(What the task asks)
Please set down all of the data below verbatim.

(Dataset extract)
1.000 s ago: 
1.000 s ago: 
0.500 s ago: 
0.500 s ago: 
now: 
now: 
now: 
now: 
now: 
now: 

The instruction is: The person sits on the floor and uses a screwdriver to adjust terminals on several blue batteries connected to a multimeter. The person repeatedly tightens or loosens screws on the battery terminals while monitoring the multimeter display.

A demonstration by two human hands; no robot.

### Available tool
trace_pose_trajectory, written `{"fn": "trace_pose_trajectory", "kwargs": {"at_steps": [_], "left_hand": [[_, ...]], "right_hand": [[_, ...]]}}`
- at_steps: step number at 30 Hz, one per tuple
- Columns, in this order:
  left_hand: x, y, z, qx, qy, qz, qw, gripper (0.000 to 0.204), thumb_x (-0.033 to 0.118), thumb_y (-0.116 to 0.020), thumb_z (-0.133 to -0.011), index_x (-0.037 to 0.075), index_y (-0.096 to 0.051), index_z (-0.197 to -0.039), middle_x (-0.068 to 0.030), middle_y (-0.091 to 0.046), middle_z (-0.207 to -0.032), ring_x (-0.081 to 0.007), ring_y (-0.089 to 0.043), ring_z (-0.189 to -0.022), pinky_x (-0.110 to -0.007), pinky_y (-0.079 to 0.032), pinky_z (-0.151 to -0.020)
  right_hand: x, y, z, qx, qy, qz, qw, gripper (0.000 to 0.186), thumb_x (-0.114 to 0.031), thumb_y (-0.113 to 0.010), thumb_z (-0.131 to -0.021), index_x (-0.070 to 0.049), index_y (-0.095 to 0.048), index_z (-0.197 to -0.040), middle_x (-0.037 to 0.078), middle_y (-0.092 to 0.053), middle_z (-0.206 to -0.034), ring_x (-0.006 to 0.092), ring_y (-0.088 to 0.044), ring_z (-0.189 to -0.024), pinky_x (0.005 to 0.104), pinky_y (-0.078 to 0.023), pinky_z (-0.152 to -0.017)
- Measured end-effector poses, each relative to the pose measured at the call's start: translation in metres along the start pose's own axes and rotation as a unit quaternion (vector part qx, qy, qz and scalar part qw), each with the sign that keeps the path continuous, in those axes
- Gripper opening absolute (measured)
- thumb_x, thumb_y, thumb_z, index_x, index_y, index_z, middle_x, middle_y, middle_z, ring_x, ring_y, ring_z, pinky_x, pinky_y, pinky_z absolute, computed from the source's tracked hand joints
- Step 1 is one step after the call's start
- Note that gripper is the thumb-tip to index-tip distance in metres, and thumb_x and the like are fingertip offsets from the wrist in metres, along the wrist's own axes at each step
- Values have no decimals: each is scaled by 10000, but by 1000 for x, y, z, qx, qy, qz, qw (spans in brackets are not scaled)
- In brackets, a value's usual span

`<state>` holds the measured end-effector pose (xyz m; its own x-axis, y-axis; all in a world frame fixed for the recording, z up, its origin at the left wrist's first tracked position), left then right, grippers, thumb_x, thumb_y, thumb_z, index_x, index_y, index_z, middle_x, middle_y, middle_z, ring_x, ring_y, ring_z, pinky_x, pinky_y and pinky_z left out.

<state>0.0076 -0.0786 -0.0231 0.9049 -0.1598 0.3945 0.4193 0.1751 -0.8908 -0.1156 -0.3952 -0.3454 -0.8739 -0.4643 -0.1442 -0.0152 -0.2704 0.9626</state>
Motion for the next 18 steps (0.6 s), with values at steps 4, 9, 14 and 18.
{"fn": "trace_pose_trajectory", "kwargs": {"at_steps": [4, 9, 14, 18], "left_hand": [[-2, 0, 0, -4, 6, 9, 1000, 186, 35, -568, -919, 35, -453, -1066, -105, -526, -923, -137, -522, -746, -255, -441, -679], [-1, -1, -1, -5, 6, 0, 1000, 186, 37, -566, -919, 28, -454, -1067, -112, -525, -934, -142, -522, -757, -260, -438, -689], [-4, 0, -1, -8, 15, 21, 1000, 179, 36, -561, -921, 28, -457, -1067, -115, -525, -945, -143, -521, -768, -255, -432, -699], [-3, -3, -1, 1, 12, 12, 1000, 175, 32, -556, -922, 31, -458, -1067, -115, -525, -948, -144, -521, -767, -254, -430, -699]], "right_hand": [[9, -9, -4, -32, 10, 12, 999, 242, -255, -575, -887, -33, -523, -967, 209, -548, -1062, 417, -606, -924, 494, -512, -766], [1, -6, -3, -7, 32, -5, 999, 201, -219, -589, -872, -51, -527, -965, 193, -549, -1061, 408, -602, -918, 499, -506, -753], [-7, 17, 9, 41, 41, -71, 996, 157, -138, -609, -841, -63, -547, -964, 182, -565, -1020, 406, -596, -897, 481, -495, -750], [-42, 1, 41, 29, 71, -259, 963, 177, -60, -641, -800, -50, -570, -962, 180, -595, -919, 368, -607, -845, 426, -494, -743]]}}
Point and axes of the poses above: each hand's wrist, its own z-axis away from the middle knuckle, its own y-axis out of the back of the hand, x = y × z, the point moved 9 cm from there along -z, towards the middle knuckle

(Answer box)
1.000 s ago: 
1.000 s ago: 
0.500 s ago: 
0.500 s ago: 
now: 
now: 
now: 
now: 
now: 
now: 

The instruction is: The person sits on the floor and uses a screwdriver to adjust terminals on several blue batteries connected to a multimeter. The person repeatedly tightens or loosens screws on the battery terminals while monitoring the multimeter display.

A demonstration by two human hands; no robot.

### Available tool
trace_pose_trajectory, written `{"fn": "trace_pose_trajectory", "kwargs": {"at_steps": [_], "left_hand": [[_, ...]], "right_hand": [[_, ...]]}}`
- at_steps: step number at 30 Hz, one per tuple
- Columns, in this order:
  left_hand: x, y, z, qx, qy, qz, qw, gripper (0.000 to 0.204), thumb_x (-0.033 to 0.118), thumb_y (-0.116 to 0.020), thumb_z (-0.133 to -0.011), index_x (-0.037 to 0.075), index_y (-0.096 to 0.051), index_z (-0.197 to -0.039), middle_x (-0.068 to 0.030), middle_y (-0.091 to 0.046), middle_z (-0.207 to -0.032), ring_x (-0.081 to 0.007), ring_y (-0.089 to 0.043), ring_z (-0.189 to -0.022), pinky_x (-0.110 to -0.007), pinky_y (-0.079 to 0.032), pinky_z (-0.151 to -0.020)
  right_hand: x, y, z, qx, qy, qz, qw, gripper (0.000 to 0.186), thumb_x (-0.114 to 0.031), thumb_y (-0.113 to 0.010), thumb_z (-0.131 to -0.021), index_x (-0.070 to 0.049), index_y (-0.095 to 0.048), index_z (-0.197 to -0.040), middle_x (-0.037 to 0.078), middle_y (-0.092 to 0.053), middle_z (-0.206 to -0.034), ring_x (-0.006 to 0.092), ring_y (-0.088 to 0.044), ring_z (-0.189 to -0.024), pinky_x (0.005 to 0.104), pinky_y (-0.078 to 0.023), pinky_z (-0.152 to -0.017)
- Measured end-effector poses, each relative to the pose measured at the call's start: translation in metres along the start pose's own axes and rotation as a unit quaternion (vector part qx, qy, qz and scalar part qw), each with the sign that keeps the path continuous, in those axes
- Gripper opening absolute (measured)
- thumb_x, thumb_y, thumb_z, index_x, index_y, index_z, middle_x, middle_y, middle_z, ring_x, ring_y, ring_z, pinky_x, pinky_y, pinky_z absolute, computed from the source's tracked hand joints
- Step 1 is one step after the call's start
- Note that gripper is the thumb-tip to index-tip distance in metres, and thumb_x and the like are fingertip offsets from the wrist in metres, along the wrist's own axes at each step
- Values have no decimals: each is scaled by 10000, but by 1000 for x, y, z, qx, qy, qz, qw (spans in brackets are not scaled)
- In brackets, a value's usual span

`<state>` holds the measured end-effector pose (xyz m; its own x-axis, y-axis; all in a world frame fixed for the recording, z up, its origin at the left wrist's first tracked position), left then right, grippers, thumb_x, thumb_y, thumb_z, index_x, index_y, index_z, middle_x, middle_y, middle_z, ring_x, ring_y, ring_z, pinky_x, pinky_y and pinky_z left out.

<state>0.0076 -0.0786 -0.0231 0.9049 -0.1598 0.3945 0.4193 0.1751 -0.8908 -0.1156 -0.3952 -0.3454 -0.8739 -0.4643 -0.1442 -0.0152 -0.2704 0.9626</state>
Motion for the next 18 steps (0.6 s), with values at steps 4, 9, 14 and 18.
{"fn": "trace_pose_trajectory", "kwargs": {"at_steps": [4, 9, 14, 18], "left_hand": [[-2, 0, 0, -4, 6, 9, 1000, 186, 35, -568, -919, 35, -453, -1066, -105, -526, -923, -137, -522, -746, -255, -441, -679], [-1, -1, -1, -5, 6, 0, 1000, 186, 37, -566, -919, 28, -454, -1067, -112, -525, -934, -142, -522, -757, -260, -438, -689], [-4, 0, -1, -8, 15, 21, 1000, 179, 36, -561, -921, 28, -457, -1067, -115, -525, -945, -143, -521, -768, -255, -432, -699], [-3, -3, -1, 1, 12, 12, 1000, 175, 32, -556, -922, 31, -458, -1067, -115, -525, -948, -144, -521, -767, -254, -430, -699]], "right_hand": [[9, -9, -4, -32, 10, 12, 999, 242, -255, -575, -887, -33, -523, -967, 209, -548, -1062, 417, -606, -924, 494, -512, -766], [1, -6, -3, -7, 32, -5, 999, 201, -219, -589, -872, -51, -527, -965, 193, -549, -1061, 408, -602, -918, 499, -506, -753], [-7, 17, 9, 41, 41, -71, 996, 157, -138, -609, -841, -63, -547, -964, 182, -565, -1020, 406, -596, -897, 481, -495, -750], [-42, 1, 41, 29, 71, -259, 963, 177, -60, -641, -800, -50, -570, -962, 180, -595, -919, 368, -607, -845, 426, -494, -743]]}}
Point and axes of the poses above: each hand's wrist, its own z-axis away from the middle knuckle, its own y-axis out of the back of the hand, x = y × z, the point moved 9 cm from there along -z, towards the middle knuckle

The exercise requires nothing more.